- _DIRECTIONS FOR THIS TASK_:
Beginning with the line that contains "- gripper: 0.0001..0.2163" in the material below, print each line exactly until the line that contains "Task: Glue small" has been printed, then stop.

- _DATASET CONTENT_:

--------

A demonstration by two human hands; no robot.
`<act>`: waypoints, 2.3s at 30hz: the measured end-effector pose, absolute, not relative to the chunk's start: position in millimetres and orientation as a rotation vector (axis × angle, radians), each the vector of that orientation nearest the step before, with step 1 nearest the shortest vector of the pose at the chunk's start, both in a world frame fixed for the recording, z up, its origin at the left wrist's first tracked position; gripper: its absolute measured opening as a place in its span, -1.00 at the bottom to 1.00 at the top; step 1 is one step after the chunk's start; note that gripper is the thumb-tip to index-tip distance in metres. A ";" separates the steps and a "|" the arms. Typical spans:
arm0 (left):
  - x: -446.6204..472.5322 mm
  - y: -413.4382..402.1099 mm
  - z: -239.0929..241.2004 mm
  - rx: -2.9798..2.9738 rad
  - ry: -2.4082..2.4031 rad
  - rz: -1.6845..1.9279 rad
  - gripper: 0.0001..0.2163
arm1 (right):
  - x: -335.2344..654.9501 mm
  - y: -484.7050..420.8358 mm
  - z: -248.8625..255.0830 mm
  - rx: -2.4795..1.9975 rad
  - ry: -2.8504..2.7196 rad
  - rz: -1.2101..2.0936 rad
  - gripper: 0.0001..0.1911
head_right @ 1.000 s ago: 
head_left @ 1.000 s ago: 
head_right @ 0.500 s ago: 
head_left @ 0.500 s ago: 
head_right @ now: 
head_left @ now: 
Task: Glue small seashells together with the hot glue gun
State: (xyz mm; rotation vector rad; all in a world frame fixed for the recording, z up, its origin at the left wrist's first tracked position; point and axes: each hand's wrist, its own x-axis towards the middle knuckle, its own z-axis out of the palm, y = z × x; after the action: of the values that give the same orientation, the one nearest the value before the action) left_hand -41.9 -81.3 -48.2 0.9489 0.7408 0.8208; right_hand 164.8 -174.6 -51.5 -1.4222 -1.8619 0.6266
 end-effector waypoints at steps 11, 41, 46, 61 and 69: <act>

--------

- _RESPONSE_:
  - gripper: 0.0001..0.2163
arm1 (right):
  - x: -335.2344..654.9501 mm
  - y: -484.7050..420.8358 mm
  - z: -248.8625..255.0830 mm
  - rx: -2.4795..1.9975 rad
  - ry: -2.8504..2.7196 rad
  - rz: -1.2101..2.0936 rad
  - gripper: 0.0001..0.1911
head_right @ 1.000 s ago: 
head_left @ 1.000 s ago: 
head_right @ 0.500 s ago: 
head_left @ 0.500 s ago: 
head_right @ now: 
head_left @ now: 
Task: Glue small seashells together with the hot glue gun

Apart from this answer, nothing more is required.